##### Data to use

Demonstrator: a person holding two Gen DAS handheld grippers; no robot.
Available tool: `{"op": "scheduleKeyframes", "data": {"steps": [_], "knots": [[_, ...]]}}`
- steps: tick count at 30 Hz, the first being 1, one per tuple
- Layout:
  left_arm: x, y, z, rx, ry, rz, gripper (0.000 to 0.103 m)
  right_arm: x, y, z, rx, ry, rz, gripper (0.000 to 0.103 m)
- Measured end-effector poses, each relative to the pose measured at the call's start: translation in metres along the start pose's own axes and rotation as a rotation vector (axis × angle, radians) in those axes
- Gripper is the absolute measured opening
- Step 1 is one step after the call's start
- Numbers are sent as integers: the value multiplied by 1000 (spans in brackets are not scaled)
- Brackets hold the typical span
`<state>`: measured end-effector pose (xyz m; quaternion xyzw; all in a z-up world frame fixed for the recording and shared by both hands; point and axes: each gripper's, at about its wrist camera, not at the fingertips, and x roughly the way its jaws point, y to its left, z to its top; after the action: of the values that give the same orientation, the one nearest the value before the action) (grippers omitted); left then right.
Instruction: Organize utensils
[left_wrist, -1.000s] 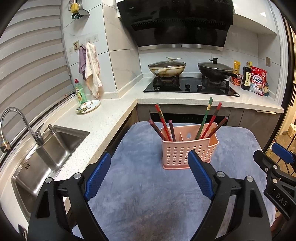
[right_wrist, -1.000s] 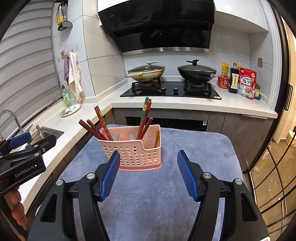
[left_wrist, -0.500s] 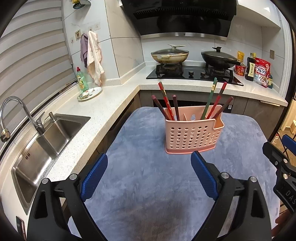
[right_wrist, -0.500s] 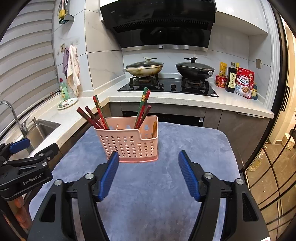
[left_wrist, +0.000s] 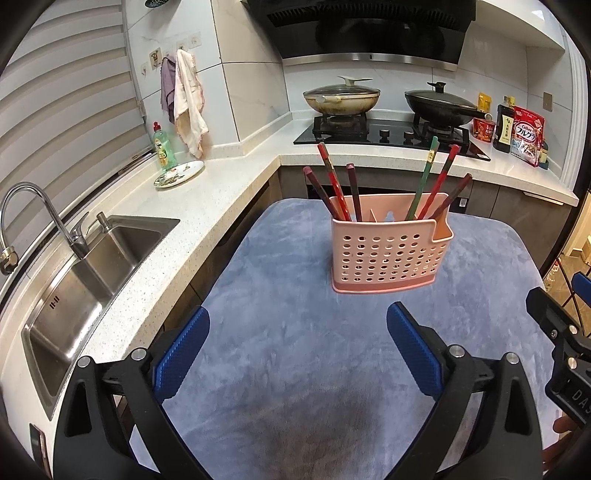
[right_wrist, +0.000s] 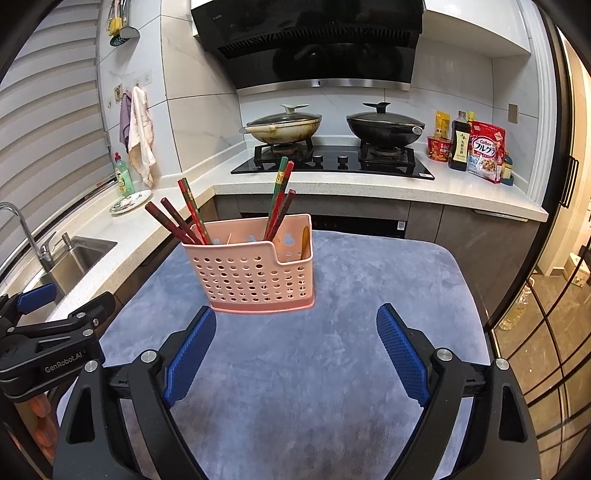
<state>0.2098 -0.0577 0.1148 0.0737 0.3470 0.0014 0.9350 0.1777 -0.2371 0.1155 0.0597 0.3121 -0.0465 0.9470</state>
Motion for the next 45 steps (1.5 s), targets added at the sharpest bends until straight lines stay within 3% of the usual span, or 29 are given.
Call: {"op": "scheduleKeyframes", "data": {"steps": [6,7,45], "knots": [[4,0,0,-3,13,-3,95,5,1,-5,-5,23,8,88],[4,0,0,-2,14,-3,95,6,1,-5,-5,28,10,96],[19,-2,-1,-2,46,32,96,19,9,-9,-25,62,18,96]]}}
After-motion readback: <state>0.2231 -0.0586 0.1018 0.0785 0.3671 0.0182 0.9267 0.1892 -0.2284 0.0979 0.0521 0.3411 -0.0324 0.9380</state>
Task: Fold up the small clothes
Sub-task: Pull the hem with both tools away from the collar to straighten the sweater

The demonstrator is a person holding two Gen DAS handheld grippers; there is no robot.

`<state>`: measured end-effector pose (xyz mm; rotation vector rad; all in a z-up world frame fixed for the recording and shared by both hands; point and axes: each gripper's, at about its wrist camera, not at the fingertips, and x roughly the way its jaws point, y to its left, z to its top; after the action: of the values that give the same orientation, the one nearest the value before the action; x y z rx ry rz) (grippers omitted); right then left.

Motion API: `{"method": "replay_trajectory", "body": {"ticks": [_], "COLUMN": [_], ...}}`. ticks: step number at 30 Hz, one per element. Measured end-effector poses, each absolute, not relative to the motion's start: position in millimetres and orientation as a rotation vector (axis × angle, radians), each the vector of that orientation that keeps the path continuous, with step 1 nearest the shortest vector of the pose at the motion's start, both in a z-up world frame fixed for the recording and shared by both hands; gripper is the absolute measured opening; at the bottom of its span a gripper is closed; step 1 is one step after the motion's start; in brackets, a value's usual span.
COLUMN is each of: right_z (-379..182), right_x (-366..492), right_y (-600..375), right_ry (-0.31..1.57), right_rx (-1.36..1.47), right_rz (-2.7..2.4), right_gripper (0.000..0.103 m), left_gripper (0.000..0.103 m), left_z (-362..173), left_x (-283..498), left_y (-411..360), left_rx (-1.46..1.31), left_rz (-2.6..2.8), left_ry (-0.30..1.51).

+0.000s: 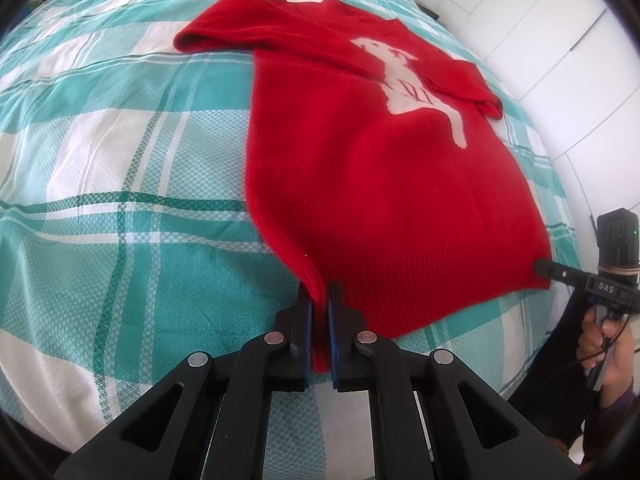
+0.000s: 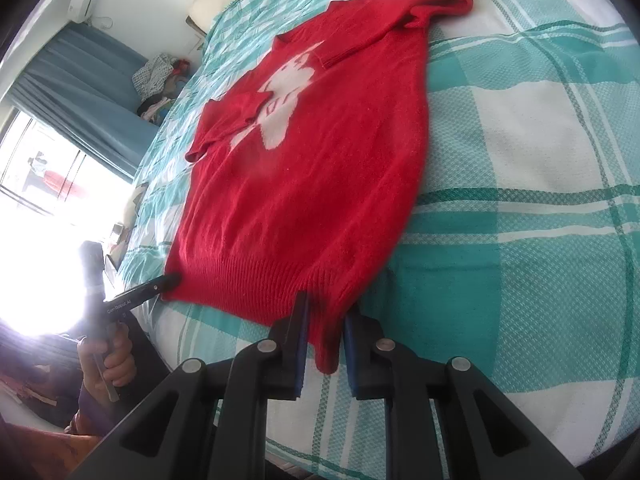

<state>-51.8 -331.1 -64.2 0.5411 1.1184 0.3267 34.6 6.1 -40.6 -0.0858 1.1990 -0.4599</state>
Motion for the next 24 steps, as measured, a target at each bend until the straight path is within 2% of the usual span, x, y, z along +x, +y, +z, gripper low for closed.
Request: {"method": "replay_trajectory", "body": {"ticks": [2, 9, 15, 24], "right_z": [-62.2, -51.3, -80.6, -90.6], "right_x": [-49.5, -65.8, -58.3, -54.5], "right_y": [-325.1, -331.6, -329.5, -329.7], "right_ry": [1.156, 1.309, 1.387, 1.39], "right_rx": [0.471, 0.326, 0.306, 0.336], "right_rz": [0.312, 0.222, 0.152, 0.143], "right_gripper": [0.004, 0.003, 0.003, 0.003], "left_gripper": [0.003, 0.002, 0.002, 0.003], "left_z": [-37.3, -24.5, -40.9, -50.8], "left_x": [31.3, 7.9, 11.0, 12.1], "left_y": [6.9, 14.8, -1.6, 0.4], "left_rx": [-0.067, -0.011, 0.116, 0.066], "left_rz": [-0.454, -0.445, -0.39, -0.374], "left_ry": [1.198, 1.199, 1.207, 1.213]}}
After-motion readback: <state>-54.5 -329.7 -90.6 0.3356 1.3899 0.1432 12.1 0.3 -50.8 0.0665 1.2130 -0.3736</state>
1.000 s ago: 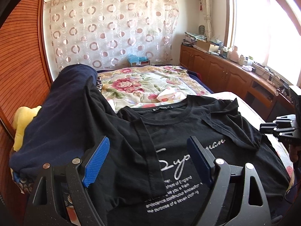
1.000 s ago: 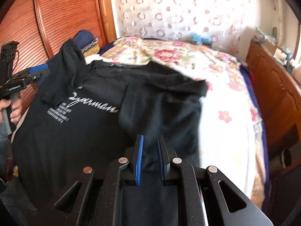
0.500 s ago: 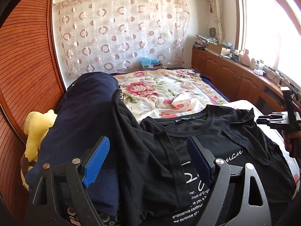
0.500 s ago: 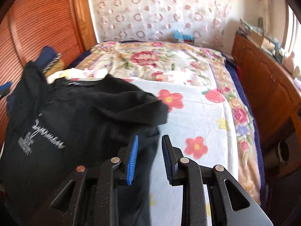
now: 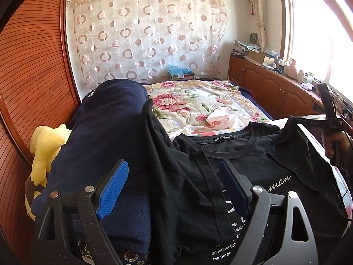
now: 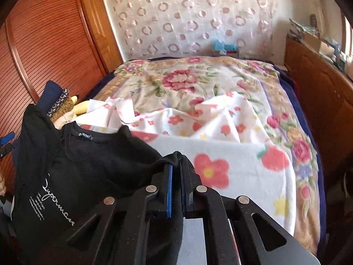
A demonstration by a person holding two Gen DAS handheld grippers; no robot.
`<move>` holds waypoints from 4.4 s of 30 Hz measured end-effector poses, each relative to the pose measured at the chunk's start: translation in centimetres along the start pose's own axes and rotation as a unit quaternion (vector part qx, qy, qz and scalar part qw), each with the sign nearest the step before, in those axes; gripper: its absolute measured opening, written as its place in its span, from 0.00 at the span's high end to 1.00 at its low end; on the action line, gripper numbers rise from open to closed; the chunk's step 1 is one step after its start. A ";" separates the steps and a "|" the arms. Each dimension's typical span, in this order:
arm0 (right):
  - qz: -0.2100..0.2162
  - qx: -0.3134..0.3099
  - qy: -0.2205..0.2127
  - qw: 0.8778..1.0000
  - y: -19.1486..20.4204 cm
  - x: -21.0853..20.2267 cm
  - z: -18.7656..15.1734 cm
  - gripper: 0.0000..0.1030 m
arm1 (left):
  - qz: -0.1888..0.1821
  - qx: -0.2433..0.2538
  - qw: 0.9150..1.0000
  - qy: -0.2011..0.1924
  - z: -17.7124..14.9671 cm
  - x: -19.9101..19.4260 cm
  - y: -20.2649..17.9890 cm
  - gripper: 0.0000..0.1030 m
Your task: Fold small clothes
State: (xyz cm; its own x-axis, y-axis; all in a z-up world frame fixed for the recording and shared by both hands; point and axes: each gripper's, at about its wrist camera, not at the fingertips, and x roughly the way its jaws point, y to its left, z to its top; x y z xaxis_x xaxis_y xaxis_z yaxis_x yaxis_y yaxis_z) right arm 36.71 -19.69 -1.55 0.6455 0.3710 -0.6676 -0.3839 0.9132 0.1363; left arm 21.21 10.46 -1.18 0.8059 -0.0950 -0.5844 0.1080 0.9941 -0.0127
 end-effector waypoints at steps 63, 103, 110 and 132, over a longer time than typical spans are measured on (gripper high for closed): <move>0.002 -0.056 -0.076 0.996 3.9 -10.6 -10.2 0.92 | -0.070 -0.003 0.997 -0.025 -3.5 -7.8 1.0 0.94; -0.036 -0.043 0.014 0.998 5.7 -24.2 -27.5 0.91 | -0.013 -0.019 1.000 0.013 -16.8 -19.8 2.8 0.71; -0.056 -0.054 0.003 0.997 5.6 -26.1 -25.9 0.76 | 0.004 -0.017 1.000 -0.002 -14.3 -19.0 3.3 0.39; -0.068 -0.051 -0.020 0.996 3.4 -22.4 -21.9 0.46 | -0.003 0.038 0.997 0.074 -8.5 -6.7 1.4 0.27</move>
State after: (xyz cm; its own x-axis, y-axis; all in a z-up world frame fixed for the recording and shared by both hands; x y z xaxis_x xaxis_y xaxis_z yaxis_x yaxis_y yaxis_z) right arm 6.51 -28.59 -2.14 0.7214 0.2537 -0.6443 -0.3551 0.9343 -0.0297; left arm 11.03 12.95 -4.22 0.7109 -0.0859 -0.6980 0.1601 0.9862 0.0417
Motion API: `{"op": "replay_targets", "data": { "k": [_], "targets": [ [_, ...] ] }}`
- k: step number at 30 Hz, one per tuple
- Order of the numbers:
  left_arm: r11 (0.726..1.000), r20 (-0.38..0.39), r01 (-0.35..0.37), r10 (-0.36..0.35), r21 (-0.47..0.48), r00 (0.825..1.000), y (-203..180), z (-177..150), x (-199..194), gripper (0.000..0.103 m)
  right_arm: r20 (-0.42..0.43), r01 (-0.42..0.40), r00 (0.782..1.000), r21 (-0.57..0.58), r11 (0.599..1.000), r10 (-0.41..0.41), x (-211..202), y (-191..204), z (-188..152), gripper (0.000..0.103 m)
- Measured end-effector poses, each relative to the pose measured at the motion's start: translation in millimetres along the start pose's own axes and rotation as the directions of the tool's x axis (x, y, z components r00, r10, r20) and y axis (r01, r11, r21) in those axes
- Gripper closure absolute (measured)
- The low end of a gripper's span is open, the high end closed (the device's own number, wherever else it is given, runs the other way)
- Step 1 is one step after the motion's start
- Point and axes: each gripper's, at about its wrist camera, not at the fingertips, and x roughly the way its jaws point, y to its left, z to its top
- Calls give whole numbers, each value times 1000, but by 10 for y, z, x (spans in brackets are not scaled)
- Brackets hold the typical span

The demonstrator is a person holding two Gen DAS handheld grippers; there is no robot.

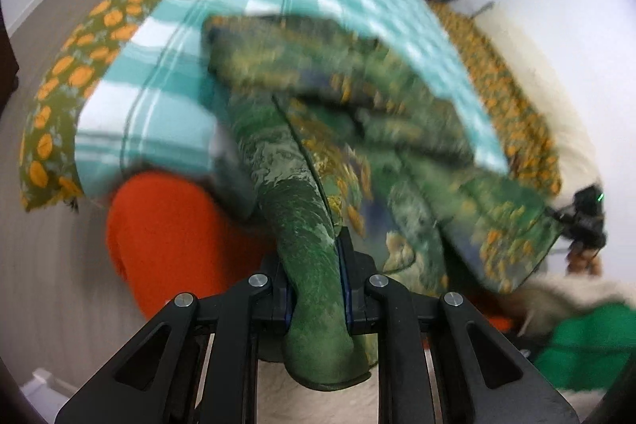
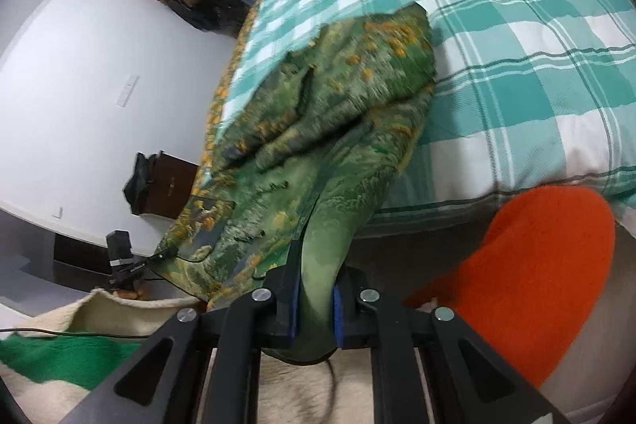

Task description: Fold large clothes

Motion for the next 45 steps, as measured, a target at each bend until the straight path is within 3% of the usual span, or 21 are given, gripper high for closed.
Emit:
{"op": "replay_targets", "data": {
  "k": [3, 6, 9, 12, 14, 16, 17, 18, 20, 23, 26, 28, 31, 34, 36, 37, 38, 39, 40, 41, 45],
  "targets": [
    [999, 75, 37, -37, -2, 997, -44, 476, 45, 87, 64, -45, 997, -26, 999, 46, 4, 50, 307, 91],
    [999, 127, 40, -38, -13, 991, -37, 1070, 274, 87, 144, -53, 988, -30, 998, 57, 156, -69, 879, 91],
    [997, 147, 25, -13, -78, 989, 110, 1449, 527, 84, 218, -87, 973, 30, 996, 79, 399, -299, 1434, 91],
    [995, 164, -44, 59, -93, 985, 186, 1791, 900, 66, 278, -46, 960, 77, 996, 23, 754, -526, 1841, 91],
    [990, 141, -86, 102, -110, 985, 233, 1907, 1151, 49, 306, -33, 952, 91, 995, 4, 955, -641, 1968, 88],
    [986, 115, -99, 114, -132, 987, 263, 1917, 1274, 44, 309, 9, 950, 119, 993, -45, 1236, -769, 2055, 83],
    [986, 112, -93, 109, -140, 988, 273, 1909, 1290, 41, 305, 23, 950, 136, 990, -64, 1302, -810, 2073, 73],
    [987, 117, -81, 98, -141, 988, 274, 1878, 1260, 38, 301, 27, 950, 176, 984, -80, 1372, -863, 2086, 54],
    [990, 147, -50, 69, -130, 987, 307, 1820, 1149, 19, 312, -33, 949, 219, 975, -38, 1344, -920, 2066, 37],
    [991, 196, -75, 95, -107, 976, 424, 1705, 921, 10, 354, -125, 935, 225, 966, 39, 1126, -974, 2066, 32],
    [990, 182, -97, 114, -97, 977, 599, 1629, 879, 10, 361, -46, 932, 173, 984, -20, 943, -908, 2059, 27],
    [990, 151, -120, 131, -80, 980, 629, 1624, 980, 10, 323, 80, 940, 103, 991, -110, 953, -819, 2083, 27],
    [988, 96, -151, 154, -40, 983, 505, 1735, 1303, 10, 248, 237, 943, -31, 971, -222, 1239, -672, 2131, 27],
    [978, 77, -209, 208, -6, 975, 338, 1922, 1704, 10, 192, 309, 937, -58, 949, -293, 1624, -636, 2217, 27],
    [957, 58, -291, 291, -2, 955, 266, 2027, 1993, 14, 190, 372, 915, -49, 927, -357, 1824, -633, 2260, 27],
    [950, 51, -314, 313, -2, 948, 263, 2044, 2075, 28, 197, 407, 899, -50, 912, -390, 1923, -615, 2269, 27],
    [940, 45, -340, 340, -3, 939, 257, 2051, 2137, 60, 204, 430, 888, -58, 901, -411, 1967, -584, 2247, 34],
    [930, 39, -368, 368, -4, 929, 258, 2051, 2178, 76, 212, 474, 868, -86, 876, -449, 2025, -511, 2230, 60],
    [928, 42, -373, 373, -14, 927, 265, 2041, 2169, 87, 225, 512, 848, -112, 852, -480, 2021, -426, 2192, 73],
    [931, 59, -363, 364, -29, 929, 269, 2032, 2111, 92, 242, 535, 834, -132, 834, -496, 2006, -356, 2165, 86],
    [937, 172, -346, 350, -53, 921, 179, 2128, 1710, 94, 367, 586, 791, -220, 780, -490, 1745, 49, 2151, 89]
  ]
}}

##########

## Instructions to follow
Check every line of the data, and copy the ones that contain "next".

## Reply to the task
Motion for the next 45 steps (1.5 s), targets added at the sharpest bends until straight lines stay within 3% of the usual span, or 29 are given.
Motion for the next 24 steps, as measured, a target at each bend until the straight path is within 2% of the usual span, x, y, z along +x, +y, +z, gripper low for closed.
Motion for the next 45 steps, as measured, a target at each bend until the straight path is within 3% of the usual span, or 21 are given, gripper high for closed.

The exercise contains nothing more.